Regarding R1 Regularization

Question

Regarding R1 Regularization

israrbacha opened this issue 2 years ago · 5 comments

israrbacha commented 2 years ago

Thanks for sharing the fantastic work,

I want to use the vision-aided loss for few-shot adaptation, should I use only cvD or combine it with the original discriminator (net_D)? aren't both combined may overfit (more params than # of training data)?
how to perform R1 regularization on vision-aided discriminator (cvD) using the styleGAN2 setting? In your code, the R1 reg was performed on the original net_D.

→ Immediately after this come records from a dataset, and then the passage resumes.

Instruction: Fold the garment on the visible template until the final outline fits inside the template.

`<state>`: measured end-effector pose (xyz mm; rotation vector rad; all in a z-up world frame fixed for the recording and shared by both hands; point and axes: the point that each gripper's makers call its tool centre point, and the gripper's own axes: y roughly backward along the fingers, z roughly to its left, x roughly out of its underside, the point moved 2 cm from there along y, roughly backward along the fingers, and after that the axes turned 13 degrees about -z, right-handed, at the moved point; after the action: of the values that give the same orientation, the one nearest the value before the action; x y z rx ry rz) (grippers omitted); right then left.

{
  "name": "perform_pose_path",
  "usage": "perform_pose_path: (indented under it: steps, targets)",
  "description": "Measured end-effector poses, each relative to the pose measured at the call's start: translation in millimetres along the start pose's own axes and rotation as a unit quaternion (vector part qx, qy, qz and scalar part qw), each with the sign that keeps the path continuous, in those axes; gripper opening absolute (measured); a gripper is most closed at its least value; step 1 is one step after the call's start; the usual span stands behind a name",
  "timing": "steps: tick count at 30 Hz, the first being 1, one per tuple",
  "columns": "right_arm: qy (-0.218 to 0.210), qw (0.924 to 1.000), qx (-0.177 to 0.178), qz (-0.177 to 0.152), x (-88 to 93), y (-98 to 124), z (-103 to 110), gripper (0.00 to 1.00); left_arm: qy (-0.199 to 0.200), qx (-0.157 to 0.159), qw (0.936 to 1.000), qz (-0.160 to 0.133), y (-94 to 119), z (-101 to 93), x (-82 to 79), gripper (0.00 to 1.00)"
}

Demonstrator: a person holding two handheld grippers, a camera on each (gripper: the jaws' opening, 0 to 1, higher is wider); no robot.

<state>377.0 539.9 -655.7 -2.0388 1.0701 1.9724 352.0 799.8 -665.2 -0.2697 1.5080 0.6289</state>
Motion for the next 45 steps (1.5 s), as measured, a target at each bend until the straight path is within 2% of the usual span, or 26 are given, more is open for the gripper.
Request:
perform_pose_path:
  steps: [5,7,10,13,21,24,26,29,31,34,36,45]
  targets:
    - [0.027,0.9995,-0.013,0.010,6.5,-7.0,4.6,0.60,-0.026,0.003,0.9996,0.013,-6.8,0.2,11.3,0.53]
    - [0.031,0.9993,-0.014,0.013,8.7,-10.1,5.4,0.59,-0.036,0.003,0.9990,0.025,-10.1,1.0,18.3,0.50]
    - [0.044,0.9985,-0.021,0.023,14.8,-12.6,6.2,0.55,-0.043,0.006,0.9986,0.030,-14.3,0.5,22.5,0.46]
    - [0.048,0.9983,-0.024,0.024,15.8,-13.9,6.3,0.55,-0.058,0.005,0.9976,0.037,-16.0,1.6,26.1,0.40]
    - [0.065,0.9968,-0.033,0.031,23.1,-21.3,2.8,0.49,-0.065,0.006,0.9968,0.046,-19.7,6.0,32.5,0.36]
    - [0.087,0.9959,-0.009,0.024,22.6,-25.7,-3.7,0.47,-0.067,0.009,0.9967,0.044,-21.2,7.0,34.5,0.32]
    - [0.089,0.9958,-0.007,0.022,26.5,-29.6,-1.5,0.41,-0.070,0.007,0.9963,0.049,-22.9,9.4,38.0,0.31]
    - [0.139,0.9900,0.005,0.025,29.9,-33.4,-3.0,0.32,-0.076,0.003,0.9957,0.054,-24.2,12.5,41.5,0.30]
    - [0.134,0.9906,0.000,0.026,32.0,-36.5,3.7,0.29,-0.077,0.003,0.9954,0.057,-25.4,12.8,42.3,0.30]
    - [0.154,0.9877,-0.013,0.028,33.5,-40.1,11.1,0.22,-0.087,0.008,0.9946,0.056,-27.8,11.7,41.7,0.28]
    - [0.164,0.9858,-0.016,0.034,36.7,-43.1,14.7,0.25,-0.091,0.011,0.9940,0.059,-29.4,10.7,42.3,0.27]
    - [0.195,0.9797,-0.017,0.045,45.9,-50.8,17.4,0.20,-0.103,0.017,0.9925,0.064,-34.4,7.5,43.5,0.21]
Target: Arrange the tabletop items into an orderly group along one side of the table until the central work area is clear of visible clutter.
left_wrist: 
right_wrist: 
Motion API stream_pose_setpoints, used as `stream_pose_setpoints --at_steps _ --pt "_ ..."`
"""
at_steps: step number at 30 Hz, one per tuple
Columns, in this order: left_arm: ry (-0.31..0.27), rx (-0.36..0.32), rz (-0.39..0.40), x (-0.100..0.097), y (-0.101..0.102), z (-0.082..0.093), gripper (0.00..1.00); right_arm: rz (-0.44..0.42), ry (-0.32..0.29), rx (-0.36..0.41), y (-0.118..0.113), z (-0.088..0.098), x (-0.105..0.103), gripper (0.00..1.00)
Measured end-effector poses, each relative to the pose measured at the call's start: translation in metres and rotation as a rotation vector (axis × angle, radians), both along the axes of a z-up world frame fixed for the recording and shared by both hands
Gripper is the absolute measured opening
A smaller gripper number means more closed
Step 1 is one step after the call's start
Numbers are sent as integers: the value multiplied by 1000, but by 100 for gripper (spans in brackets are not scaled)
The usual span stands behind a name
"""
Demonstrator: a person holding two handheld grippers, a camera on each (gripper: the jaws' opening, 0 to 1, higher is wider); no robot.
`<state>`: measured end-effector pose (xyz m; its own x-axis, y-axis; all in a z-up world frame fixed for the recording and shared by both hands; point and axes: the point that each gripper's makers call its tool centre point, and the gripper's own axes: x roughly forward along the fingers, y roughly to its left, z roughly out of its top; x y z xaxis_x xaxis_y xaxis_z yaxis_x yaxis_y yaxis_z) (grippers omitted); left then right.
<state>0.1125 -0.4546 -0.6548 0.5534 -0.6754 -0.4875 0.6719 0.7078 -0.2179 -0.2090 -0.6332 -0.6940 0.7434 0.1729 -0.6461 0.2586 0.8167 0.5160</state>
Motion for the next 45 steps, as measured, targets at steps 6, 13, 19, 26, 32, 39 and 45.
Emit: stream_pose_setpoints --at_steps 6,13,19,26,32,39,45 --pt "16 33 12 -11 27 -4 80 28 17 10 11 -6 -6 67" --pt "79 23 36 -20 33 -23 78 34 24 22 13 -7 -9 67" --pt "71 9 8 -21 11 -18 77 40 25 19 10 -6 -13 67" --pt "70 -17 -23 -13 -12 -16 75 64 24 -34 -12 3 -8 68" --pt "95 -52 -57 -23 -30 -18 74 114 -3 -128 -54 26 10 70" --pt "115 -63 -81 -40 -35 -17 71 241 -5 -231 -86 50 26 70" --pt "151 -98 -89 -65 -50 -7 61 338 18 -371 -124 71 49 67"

Answer 1 · 2022-09-09T02:54:39.000Z

Hi,

When training of G and net_D from scratch on few-shot images. We found the best performance is when cvD is combined with the original discriminator (net_D) with cvD being used after few warmup iterations e.g. 200k images. We have shown experiments for few-shot images in the range of 100-500 and it works without overfitting. If finetuning from a Generator pretrained on some large scale dataset e.g. on FFHQ, I have observed that only using cvD also works but the best performance might still be with using both net_D and cvD.
Regarding R1 regularization on cvD. I found it to not have a significant effect on the final performance of G and therefore not included it in the final method. But, its possible that It might benefit with very few number of training images (~10-50). Not sure if the number of images in your use-case fall in this category.
It should be possible by returning the cv_feat in cvD module and taking gradients of logins_cv w.r.t. to that in loss.py. I will try to update the code with the option to add R1 regularization for cvD as well.

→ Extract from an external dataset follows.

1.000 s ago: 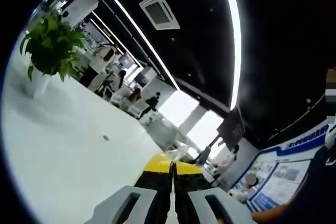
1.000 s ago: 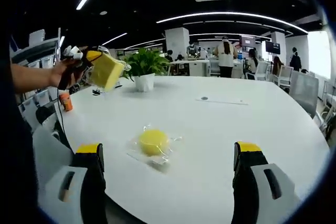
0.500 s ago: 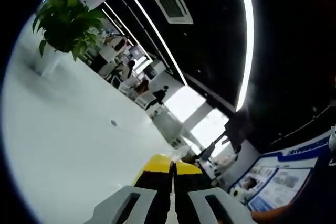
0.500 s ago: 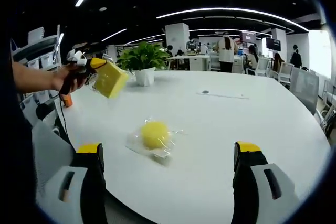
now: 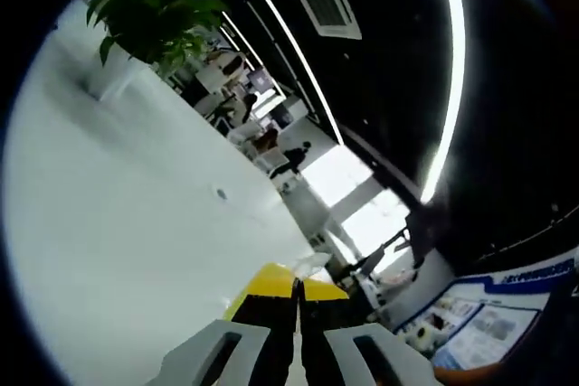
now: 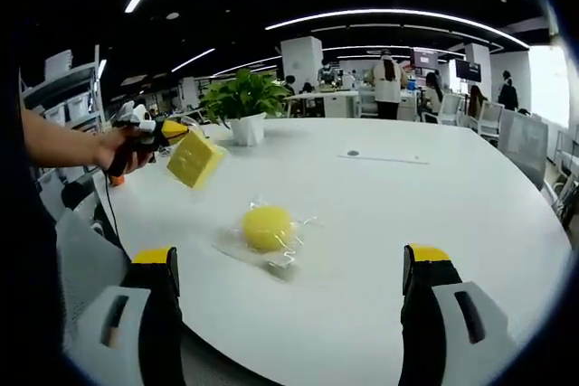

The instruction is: Compare the silicone blocks by pressing each to a similar depth, holding the contact briefly, and releasing to observe deformation and rebound differences across the visible hardness samples.

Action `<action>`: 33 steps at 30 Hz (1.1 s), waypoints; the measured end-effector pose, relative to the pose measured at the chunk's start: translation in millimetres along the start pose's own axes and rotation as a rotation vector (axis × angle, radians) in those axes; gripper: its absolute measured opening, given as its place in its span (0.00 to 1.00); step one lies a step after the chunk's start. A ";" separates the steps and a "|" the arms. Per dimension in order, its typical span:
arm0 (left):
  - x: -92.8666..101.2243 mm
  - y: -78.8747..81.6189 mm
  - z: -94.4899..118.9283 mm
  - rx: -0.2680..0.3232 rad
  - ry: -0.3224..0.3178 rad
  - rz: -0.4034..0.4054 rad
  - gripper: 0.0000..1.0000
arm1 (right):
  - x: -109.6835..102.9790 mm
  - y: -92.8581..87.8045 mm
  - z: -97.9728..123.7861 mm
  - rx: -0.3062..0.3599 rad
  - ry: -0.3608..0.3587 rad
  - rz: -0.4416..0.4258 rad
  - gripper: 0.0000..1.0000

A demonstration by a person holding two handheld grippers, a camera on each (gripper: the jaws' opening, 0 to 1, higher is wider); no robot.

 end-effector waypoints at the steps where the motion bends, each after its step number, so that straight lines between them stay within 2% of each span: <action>1: -4.1 -1.1 0.8 -0.001 0.006 0.006 0.00 | 0.0 -0.5 0.5 -0.001 -0.001 -0.003 0.96; 9: -26.8 -12.0 6.5 -0.016 0.054 0.057 0.00 | 0.1 -4.2 1.7 -0.015 -0.007 -0.005 0.96; 24: -42.5 -15.1 11.9 -0.029 0.100 0.070 0.00 | 0.6 -6.8 4.5 -0.022 -0.019 -0.011 0.96; 30: -51.4 -18.2 16.2 -0.022 0.153 -0.004 0.00 | 0.2 -7.7 5.3 -0.025 -0.018 -0.018 0.96; 33: -60.7 -20.4 19.9 -0.049 0.200 -0.095 0.00 | 0.3 -7.4 5.6 -0.024 -0.019 -0.024 0.96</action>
Point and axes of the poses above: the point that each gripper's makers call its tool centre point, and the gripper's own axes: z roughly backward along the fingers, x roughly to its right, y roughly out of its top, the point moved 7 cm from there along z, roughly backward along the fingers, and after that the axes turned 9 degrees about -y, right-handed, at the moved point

Hope this answers your question. Let me know if you have any doubts.
Thanks.

Answer 2 · 2022-09-09T03:57:50.000Z

Thanks for the detailed response, point one is clear now. For point 2, yes I am fine-tuning the large-scale G on ~10-40 samples. The cvD logits take the shape [tensor1, tensor2,tensor3] for multilevel output. I took the last tensor from the list to calculate gradient for R1 but turned into 'nan' after some iterations. how to use this list of logits to calculate gradient penalty? sum or mean it? The final output of net_D is (batch, 1) different from cvD

Answer 3 · 2022-09-13T17:55:50.000Z

Hi,
I tried R1 regularization with cvD as only CLIP-based discriminator. I made the following changes in stylegan2/training/loss.py:

# line 139
detach = True 

# line 194
r1_grads = torch.autograd.grad(outputs=[each.sum() for each in logits_cv[0]], inputs=[real_img_tmp],
                                                       create_graph=True, only_inputs=True, allow_unused=True)[0]

I don't face 'nan' issues early in the training. But will post here if the results are significantly different or face any issues later on in the training.

Thanks.

Answer 4 · 2022-09-17T07:52:32.000Z

Thanks a lot! Waiting for the result

Answer 5 · 2022-09-23T16:50:24.000Z

Hi,

I was able to train the model without any 'nan' issues.